Le Brexit a précipité une crise des partis, une crise constitutionnelle – une partie du Parlement estimant que le gouvernement les empêche de se prononcer sur l’issue du Brexit – et une crise démocratique, alors même que tous les camps disent s'exprimer au nom du peuple. Les partisans d’un second référendum demandent qu'on le consulte, ceux d’une élection anticipée également ; les soutiens de Theresa May et de l’accord qu’elle a négocié s'en réclament aussi, car l’accord est pour eux la traduction du vote de 2016. Quant aux Brexiters les plus extrémistes, ils voient dans une sortie sans accord la seule manière de ne pas demeurer inféodés à l’UE, et donc de respecter le résultat du referendum. Pendant ce temps, le ministre de la Défense a annoncé la mobilisation de 3 500 soldats dans la perspective du no deal, et le ministère de la Santé est devenu le plus gros acheteur mondial de réfrigérateurs, espérant ainsi pouvoir faire face aux pénuries de médicaments. Dans les pubs, les restaurants, les petites annonces « Cherche vendeur ou vendeuse, serveur ou serveuse » se multiplient, car de nombreux citoyens européens ont quitté le Royaume-Uni sans attendre le Brexit.

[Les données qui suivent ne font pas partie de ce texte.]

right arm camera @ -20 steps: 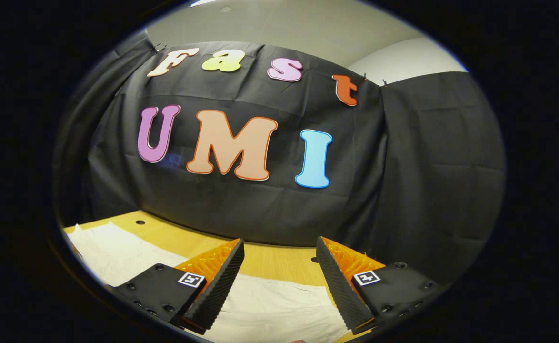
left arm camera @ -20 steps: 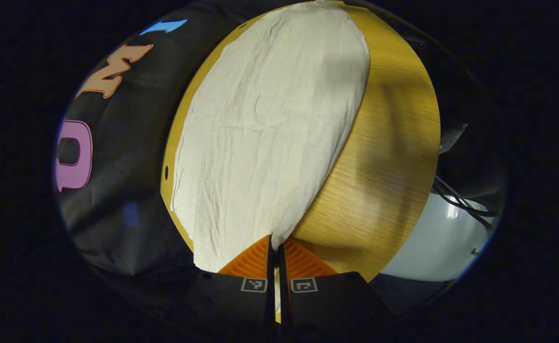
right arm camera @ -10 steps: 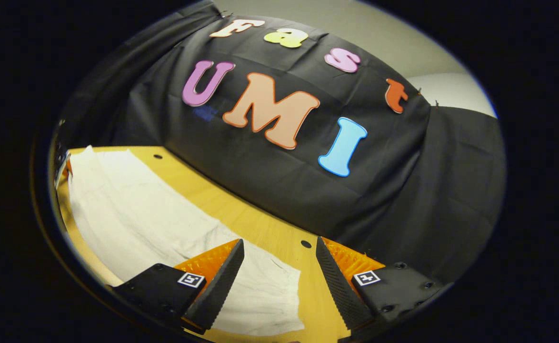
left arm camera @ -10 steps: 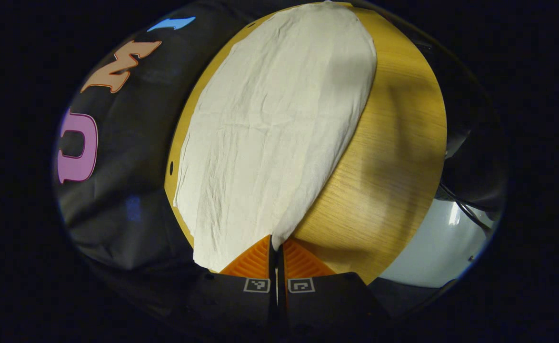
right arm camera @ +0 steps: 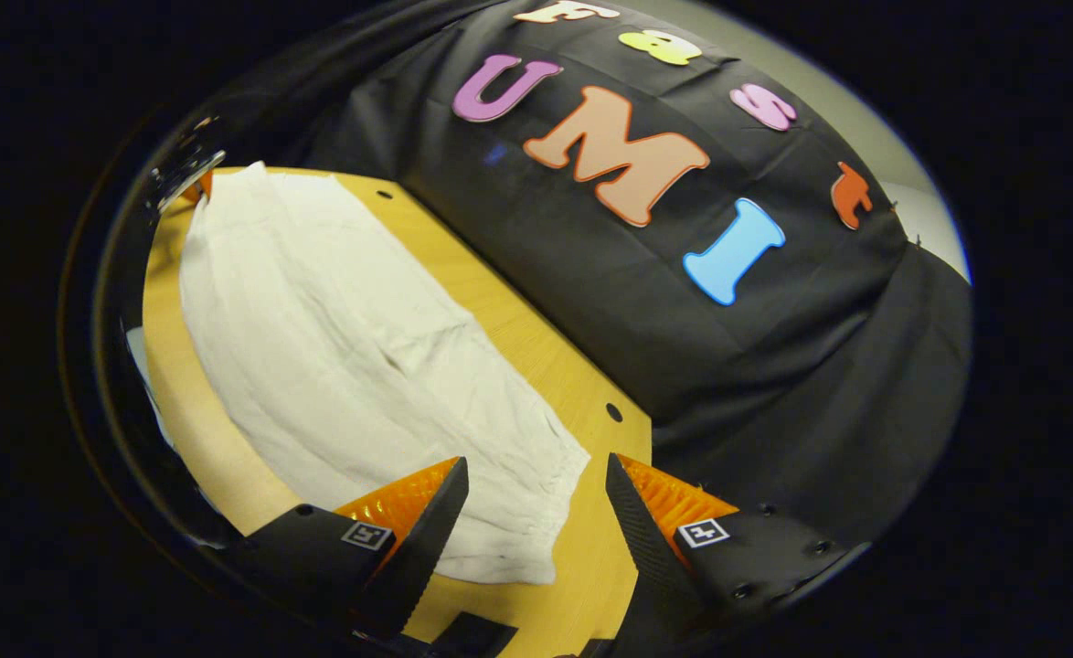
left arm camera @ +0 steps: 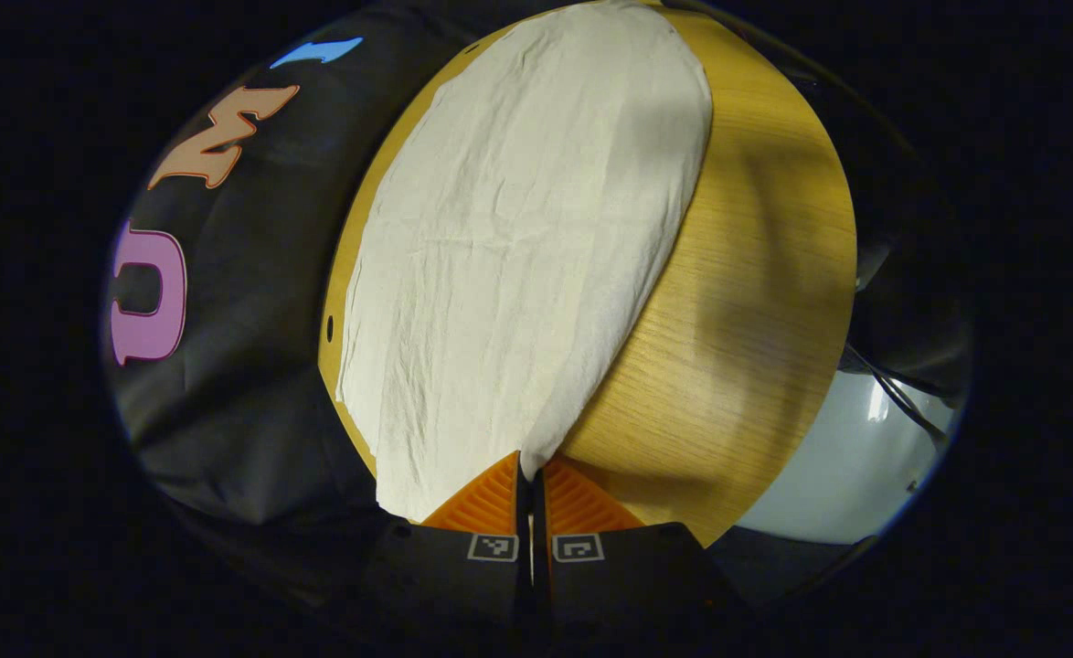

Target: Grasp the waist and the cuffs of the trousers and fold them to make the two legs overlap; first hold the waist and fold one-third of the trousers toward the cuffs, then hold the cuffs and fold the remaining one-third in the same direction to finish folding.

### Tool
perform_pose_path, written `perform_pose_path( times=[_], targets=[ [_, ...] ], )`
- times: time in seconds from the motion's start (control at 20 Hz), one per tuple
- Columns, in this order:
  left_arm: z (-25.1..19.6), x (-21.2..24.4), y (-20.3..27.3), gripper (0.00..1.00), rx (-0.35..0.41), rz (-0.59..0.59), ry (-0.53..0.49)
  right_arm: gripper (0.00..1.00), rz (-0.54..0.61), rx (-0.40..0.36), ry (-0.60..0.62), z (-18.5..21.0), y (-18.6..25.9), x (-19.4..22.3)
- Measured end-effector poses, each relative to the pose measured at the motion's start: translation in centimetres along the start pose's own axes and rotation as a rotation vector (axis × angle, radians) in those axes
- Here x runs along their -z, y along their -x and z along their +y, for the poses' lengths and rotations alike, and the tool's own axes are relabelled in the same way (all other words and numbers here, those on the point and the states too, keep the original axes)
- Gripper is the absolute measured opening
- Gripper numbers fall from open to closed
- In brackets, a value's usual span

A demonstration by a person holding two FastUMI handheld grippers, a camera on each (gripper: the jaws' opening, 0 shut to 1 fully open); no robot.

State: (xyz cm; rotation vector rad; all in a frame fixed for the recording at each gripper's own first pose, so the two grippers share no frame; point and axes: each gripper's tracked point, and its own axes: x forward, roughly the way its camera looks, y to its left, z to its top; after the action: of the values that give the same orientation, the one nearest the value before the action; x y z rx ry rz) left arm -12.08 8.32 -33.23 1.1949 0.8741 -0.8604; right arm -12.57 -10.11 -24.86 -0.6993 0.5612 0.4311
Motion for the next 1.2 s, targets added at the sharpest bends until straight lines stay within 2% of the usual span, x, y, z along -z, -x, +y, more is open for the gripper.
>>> perform_pose_path(
  times=[0.25, 0.6, 0.75, 0.9, 1.05, 1.15, 1.2],
  targets=[
    [0.0, -0.1, 0.1, 0.00, -0.003, 0.005, 0.007, 0.98, 0.074, -0.141, 0.171, 3.9, 0.2, 4.7],
    [0.0, 0.1, 0.1, 0.00, -0.010, 0.015, 0.023, 0.98, 0.164, -0.227, 0.341, 6.5, 0.1, 10.0],
    [0.0, 0.1, 0.2, 0.00, -0.012, 0.019, 0.009, 0.98, 0.165, -0.266, 0.434, 7.9, -0.3, 10.9],
    [0.0, 0.2, 0.2, 0.00, -0.012, 0.023, 0.009, 0.96, 0.147, -0.286, 0.513, 8.2, -0.7, 10.7],
    [0.0, 0.2, 0.2, 0.00, -0.015, 0.027, 0.007, 0.93, 0.147, -0.293, 0.524, 8.4, -1.8, 11.0],
    [0.0, 0.2, 0.3, 0.00, -0.017, 0.029, 0.007, 0.89, 0.152, -0.289, 0.524, 8.3, -2.3, 11.0],
    [0.0, 0.2, 0.3, 0.00, -0.017, 0.030, 0.008, 0.83, 0.149, -0.277, 0.529, 8.2, -2.8, 10.8]
  ],
)
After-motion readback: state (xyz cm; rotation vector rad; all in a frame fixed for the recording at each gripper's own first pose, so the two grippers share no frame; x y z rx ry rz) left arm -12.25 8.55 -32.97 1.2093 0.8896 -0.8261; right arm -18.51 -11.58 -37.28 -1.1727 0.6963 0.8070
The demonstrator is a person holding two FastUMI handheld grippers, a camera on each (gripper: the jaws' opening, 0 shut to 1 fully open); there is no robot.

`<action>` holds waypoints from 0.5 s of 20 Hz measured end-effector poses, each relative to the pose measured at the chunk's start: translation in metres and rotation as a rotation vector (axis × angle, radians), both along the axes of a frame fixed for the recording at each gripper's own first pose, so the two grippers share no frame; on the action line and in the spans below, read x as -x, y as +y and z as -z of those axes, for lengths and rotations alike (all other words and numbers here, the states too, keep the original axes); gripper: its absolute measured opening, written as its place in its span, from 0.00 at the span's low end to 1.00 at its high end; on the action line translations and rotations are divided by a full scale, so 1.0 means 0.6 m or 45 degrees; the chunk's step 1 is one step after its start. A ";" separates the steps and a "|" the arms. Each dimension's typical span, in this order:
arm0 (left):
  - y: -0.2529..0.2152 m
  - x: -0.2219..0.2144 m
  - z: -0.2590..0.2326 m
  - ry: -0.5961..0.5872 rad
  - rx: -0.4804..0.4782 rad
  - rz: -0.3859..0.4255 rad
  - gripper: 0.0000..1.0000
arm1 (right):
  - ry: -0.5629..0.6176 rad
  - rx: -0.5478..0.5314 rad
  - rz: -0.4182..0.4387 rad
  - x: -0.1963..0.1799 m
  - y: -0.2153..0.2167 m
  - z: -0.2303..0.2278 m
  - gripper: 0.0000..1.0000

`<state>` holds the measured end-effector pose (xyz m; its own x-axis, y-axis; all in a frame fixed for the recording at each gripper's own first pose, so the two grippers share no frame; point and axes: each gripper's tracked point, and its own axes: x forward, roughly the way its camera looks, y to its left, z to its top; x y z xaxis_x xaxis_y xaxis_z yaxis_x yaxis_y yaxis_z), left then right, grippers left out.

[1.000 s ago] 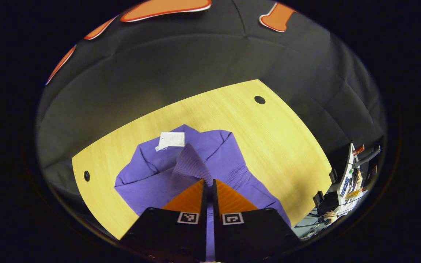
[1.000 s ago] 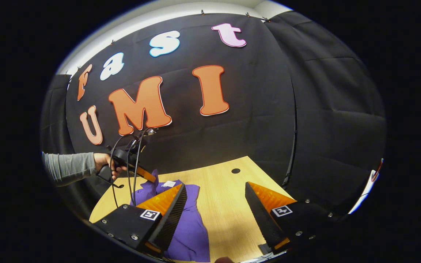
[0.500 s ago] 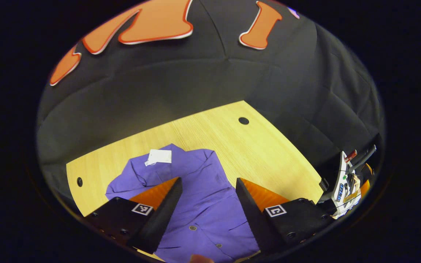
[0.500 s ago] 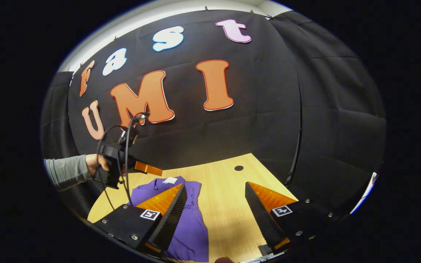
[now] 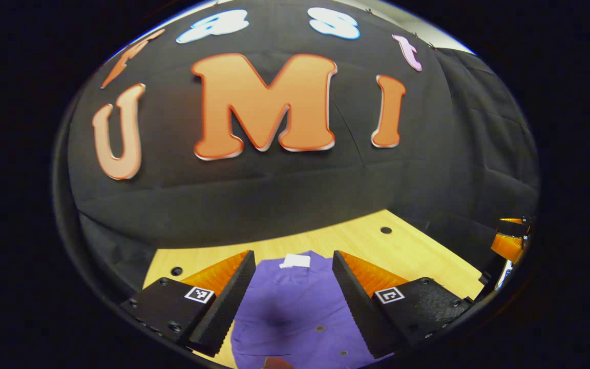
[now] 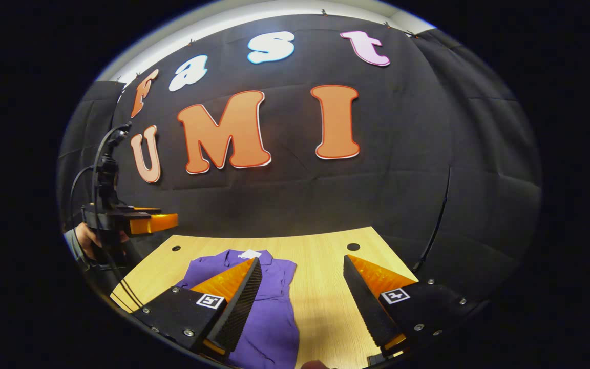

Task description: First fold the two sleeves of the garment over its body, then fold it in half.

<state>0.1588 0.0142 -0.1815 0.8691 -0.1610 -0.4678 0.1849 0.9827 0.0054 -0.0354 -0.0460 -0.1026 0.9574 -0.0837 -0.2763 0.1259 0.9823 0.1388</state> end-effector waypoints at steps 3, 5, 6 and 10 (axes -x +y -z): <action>0.044 0.034 -0.065 -0.145 -0.027 -0.073 0.98 | -0.042 0.006 -0.041 -0.020 0.032 -0.015 0.95; 0.069 0.068 -0.108 -0.237 -0.026 -0.116 0.98 | -0.076 0.016 -0.066 -0.031 0.054 -0.025 0.95; 0.078 0.084 -0.131 -0.299 -0.026 -0.125 0.98 | -0.100 0.024 -0.080 -0.035 0.063 -0.030 0.95; 0.110 0.139 -0.177 -0.455 -0.104 -0.181 0.96 | -0.149 0.068 -0.115 -0.038 0.089 -0.033 0.95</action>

Le pays regarde, médusé, ses politiques se déchirer, s’injurier, répéter en boucle les mêmes mots : meaningful vote, deal, no deal, second referendum, people’s vote, no-confidence, backstop, Norway plus… L’augmentation de la pauvreté au Royaume-Uni a été en 2017 la plus forte depuis l’ère Thatcher, le nombre de sans-abri a progressé de 15 % en un an, il y a eu 100 000 contrats « zéro heure » de plus de signés, et des phénomènes climatiques extrêmes ont durement touché certaines régions. Mais de cela, on ne parle pas, ou peu. On est hypnotisé par la pantomime, on attend le prochain retournement de situation. Semaine après semaine, il devient de plus en plus difficile de prévoir l’issue de cette farce tragique. On la regarde la boule au ventre et le doute au cœur : car ce qui se joue là, dans l’incompétence des politiques et l’angoisse des citoyens, quoi qu’ils aient voté, dans l’évocation absurde et pourtant étrangement familière du stockage, du rationnement, des contrôles aux frontières, des familles séparées, c’est tout ce que l’Europe nous avait permis d’oublier.